» THE TASK:
Take the lines below beginning at the line that has "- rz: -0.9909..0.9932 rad" and stopping after the line that has "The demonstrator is", and print them exactly as they are, with no other lines.

» THE RECORDS:
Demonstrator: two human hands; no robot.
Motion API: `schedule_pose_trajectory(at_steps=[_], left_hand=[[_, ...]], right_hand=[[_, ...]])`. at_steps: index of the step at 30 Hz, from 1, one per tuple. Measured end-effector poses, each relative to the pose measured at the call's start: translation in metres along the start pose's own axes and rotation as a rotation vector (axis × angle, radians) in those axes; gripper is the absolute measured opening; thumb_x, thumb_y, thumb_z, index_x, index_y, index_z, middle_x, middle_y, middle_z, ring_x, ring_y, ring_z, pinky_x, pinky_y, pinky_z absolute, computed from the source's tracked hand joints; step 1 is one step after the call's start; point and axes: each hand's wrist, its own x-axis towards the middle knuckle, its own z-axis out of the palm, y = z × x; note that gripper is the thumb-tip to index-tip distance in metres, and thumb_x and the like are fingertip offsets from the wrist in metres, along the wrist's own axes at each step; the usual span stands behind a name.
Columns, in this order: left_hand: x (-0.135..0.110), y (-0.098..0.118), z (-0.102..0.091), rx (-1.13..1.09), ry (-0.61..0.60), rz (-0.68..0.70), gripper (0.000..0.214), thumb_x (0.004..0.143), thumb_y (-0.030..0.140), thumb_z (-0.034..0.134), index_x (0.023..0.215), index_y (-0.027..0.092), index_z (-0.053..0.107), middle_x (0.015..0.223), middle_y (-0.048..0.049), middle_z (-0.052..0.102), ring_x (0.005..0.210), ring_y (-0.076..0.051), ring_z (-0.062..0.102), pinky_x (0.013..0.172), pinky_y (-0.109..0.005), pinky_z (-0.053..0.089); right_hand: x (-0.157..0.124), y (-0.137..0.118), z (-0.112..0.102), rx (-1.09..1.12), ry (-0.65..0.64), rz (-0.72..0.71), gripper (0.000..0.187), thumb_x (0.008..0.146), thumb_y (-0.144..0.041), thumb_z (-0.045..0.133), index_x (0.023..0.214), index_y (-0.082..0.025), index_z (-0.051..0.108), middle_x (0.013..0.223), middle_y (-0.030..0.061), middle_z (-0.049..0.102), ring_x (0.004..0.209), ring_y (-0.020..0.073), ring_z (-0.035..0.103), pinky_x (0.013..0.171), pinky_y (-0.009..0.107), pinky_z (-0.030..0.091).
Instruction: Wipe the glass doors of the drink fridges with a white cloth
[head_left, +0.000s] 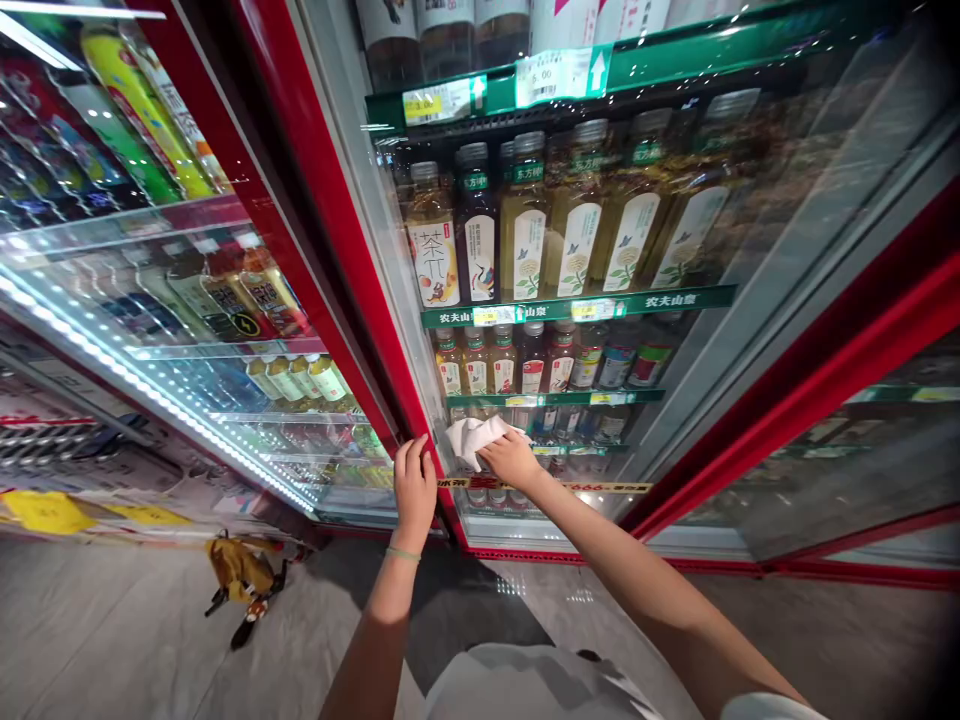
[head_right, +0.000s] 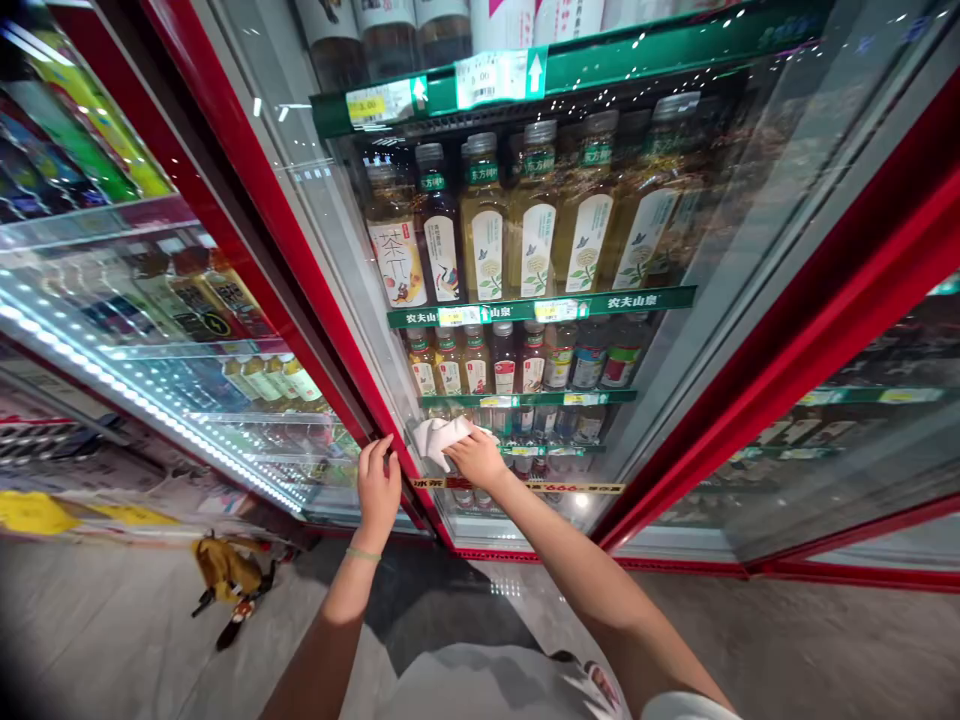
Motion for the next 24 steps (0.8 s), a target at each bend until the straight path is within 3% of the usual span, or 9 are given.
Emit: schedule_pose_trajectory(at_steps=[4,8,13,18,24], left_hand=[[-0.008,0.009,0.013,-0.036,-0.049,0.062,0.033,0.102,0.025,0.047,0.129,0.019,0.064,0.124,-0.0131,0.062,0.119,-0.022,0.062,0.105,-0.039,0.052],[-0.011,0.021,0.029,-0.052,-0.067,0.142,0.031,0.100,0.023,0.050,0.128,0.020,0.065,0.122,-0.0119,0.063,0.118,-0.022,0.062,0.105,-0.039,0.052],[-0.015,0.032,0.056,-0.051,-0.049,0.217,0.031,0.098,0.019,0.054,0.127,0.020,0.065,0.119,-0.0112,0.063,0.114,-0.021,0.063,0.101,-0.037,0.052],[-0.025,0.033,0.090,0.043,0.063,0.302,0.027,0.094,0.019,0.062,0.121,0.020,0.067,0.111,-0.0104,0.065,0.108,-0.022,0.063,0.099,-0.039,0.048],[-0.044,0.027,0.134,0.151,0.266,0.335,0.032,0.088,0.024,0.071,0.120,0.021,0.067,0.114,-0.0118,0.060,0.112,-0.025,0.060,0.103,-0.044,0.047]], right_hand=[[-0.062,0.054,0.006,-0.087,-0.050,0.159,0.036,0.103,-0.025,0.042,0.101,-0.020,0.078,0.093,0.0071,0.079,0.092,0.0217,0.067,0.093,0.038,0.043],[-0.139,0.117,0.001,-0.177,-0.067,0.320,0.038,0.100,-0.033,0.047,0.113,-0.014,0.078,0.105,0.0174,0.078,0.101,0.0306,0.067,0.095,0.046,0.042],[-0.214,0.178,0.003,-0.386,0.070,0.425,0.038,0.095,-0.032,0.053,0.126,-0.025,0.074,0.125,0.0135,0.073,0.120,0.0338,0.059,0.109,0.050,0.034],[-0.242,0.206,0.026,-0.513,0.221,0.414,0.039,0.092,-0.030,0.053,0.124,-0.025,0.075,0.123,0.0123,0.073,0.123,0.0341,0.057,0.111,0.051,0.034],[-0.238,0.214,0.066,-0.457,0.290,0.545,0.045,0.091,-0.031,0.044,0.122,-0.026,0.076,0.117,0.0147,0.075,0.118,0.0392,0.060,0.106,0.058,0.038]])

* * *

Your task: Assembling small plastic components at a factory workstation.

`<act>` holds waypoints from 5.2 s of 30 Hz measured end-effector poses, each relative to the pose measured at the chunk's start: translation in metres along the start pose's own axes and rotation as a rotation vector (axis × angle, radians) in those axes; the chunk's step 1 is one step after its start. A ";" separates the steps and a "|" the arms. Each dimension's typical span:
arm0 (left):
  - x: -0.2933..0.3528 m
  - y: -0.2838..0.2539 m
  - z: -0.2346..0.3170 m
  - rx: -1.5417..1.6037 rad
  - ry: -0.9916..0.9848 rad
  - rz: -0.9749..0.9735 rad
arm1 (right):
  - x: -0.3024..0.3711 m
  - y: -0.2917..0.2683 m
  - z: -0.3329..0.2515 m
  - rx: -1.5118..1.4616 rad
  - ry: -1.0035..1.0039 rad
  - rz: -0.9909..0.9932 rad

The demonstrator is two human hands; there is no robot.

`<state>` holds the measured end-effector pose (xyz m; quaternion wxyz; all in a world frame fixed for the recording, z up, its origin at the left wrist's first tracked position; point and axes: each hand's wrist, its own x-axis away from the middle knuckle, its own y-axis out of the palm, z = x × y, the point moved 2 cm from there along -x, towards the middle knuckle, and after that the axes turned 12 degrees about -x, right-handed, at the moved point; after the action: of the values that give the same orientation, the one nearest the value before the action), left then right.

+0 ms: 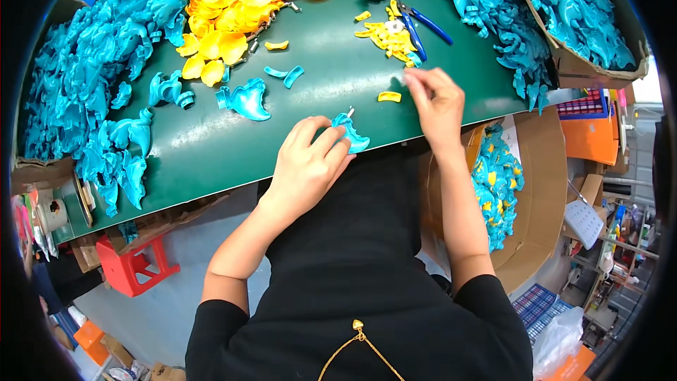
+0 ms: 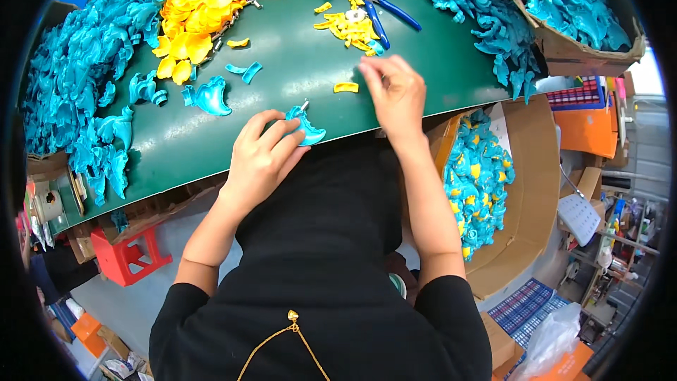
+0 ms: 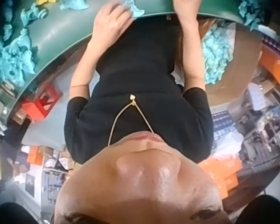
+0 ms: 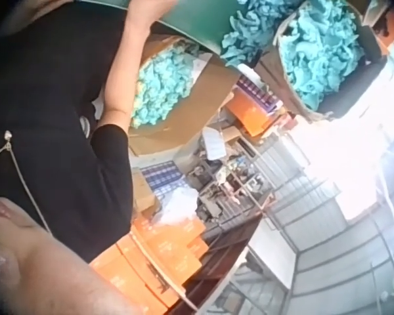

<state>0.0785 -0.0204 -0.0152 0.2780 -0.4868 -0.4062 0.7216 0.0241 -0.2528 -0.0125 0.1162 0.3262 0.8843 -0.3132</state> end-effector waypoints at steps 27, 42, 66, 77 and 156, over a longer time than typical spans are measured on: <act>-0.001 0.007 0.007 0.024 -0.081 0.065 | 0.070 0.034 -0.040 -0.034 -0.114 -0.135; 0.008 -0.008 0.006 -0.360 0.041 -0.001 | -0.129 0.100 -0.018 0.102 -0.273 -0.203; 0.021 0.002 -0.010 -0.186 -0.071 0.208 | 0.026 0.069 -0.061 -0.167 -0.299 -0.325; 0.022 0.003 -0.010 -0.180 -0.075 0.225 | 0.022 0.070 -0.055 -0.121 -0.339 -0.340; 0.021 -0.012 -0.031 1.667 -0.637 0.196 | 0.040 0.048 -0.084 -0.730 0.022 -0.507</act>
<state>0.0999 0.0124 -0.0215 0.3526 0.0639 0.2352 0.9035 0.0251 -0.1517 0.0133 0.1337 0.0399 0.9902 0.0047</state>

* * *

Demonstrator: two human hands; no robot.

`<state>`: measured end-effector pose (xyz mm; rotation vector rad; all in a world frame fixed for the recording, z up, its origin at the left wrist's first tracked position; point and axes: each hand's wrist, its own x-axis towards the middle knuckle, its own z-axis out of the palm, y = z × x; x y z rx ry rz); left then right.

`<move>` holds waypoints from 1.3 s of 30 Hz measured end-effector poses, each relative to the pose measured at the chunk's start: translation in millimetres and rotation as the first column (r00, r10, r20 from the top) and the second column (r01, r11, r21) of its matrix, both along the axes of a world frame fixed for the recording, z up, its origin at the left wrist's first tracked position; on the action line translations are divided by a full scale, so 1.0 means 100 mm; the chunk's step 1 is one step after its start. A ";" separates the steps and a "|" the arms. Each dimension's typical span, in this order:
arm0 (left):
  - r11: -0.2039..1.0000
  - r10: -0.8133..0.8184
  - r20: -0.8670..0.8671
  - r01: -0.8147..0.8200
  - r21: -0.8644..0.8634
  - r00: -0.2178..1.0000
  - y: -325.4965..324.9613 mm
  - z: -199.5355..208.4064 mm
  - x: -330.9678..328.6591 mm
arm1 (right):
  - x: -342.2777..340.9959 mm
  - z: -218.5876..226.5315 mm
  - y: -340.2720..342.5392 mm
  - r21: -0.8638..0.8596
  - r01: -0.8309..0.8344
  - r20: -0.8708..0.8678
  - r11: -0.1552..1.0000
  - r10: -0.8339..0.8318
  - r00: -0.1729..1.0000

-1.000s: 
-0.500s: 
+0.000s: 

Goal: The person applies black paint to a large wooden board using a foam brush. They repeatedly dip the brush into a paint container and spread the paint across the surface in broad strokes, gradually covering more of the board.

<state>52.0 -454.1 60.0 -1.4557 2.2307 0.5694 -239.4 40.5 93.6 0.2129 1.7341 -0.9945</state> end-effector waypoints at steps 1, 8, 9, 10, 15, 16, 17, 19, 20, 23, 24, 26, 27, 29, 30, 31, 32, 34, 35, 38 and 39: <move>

» OUTPUT BELOW:
  - rz: -0.9909..0.9932 rad

The demonstrator is two human hands; there is no robot.

This finishes the exercise.